Valentine's Day is known to most of us as a day when we should pay attention to the one we love with roses, chocolates, cards or anything else that shows our appreciation and love. It is a day that we have largely taken from the United States. Valentine's Day has hung with us for a long time and of course it's nice to pay attention to love. But why do we really celebrate?
There are many stories about the background to Valentine's Day and the thread is, despite the day, not completely (love) red. However, all stories have one thing in common: Saint Valentine. Valentin lived in the late 200s and married couples in love through Christian weddings, something that Emperor Claudius II forbade. Valentin, when it came to the Emperor's knowledge, was sentenced to death for this and executed on 14 February.

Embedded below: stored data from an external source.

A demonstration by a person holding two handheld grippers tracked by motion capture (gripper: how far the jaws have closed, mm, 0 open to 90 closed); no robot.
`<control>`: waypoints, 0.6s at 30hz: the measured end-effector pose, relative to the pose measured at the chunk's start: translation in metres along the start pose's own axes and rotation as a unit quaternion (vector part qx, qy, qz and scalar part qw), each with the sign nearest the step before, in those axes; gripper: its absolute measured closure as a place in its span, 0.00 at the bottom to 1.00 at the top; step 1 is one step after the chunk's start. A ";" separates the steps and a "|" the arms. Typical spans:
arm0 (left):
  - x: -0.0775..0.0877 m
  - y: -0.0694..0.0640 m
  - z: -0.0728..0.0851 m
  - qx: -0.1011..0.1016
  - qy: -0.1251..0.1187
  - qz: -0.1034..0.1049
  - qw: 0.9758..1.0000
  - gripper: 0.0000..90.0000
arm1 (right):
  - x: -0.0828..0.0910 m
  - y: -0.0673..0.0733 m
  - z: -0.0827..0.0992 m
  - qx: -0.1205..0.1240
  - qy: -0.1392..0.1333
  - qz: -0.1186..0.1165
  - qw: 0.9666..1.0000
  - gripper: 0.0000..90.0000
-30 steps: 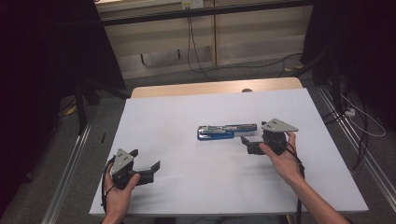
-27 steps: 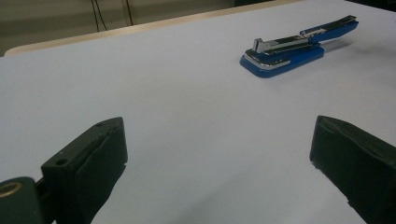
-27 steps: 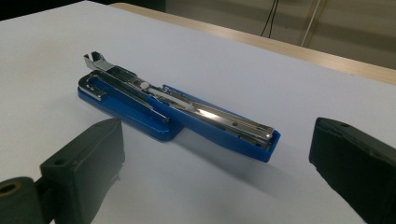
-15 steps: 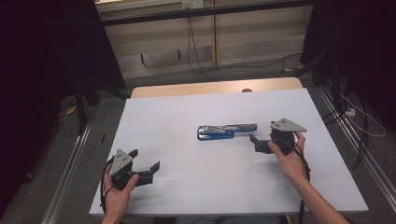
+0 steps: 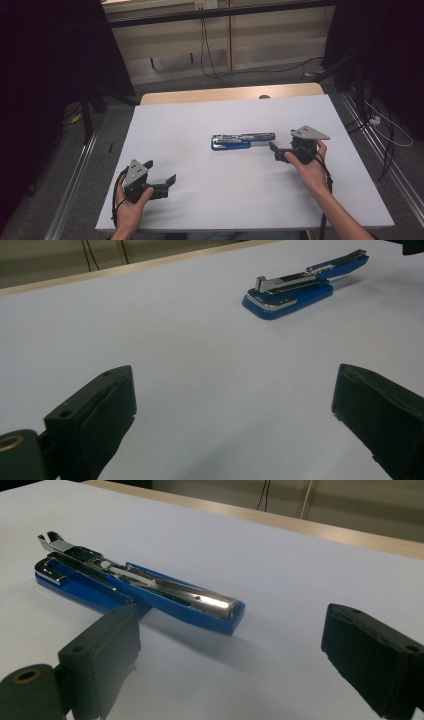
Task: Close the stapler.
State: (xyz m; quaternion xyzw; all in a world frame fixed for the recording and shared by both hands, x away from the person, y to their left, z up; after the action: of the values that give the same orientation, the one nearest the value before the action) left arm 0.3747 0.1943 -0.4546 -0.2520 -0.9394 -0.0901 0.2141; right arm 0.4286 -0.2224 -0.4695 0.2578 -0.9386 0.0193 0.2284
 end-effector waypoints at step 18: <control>-0.008 -0.006 -0.003 -0.008 0.003 0.005 1.000 0.05 | 0.001 -0.010 0.011 -0.004 0.018 -0.021 1.000 0.58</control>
State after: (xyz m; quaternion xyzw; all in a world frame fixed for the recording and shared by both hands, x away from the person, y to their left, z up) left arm 0.3793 0.1849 -0.4563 -0.2577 -0.9370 -0.0970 0.2151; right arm 0.4282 -0.2332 -0.4798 0.2759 -0.9289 0.0156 0.2466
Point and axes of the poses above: each handheld gripper's, and its own axes: x roughly backward along the jaws, z roughly out of its underside, y roughly to its left, the point moved 7 cm from there along -x, roughly forward along the jaws, and after that the axes turned 9 degrees about -z, right-handed, at the moved point
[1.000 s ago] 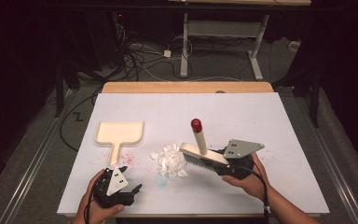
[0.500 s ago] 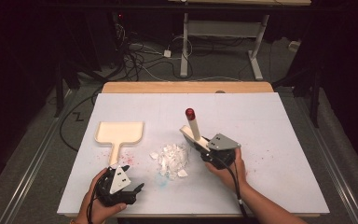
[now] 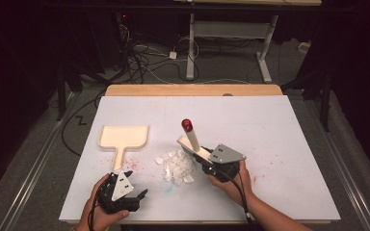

During the Middle Ages, a tradition arose in Great Britain where the celebration during Valentine's Day had an element of romance. There, February 14 was considered to be the day when birds form pairs and then young people were also mated together "at play" to be a "couple" until next year. The tradition was first established in the United States in the 1840s when it was announced to insert Valentine's cards in the newspapers. Thereafter, the day adopted increasingly commercial signs.
Valentine's Day in Sweden
In 1985, Valentine's Day was introduced in Swedish calendars and was widely used in Sweden. The day as it is noticed in Sweden has very little to do with its religious background and more to do with the American, commercial variant with a focus on gifts, chocolate, flowers and courtship.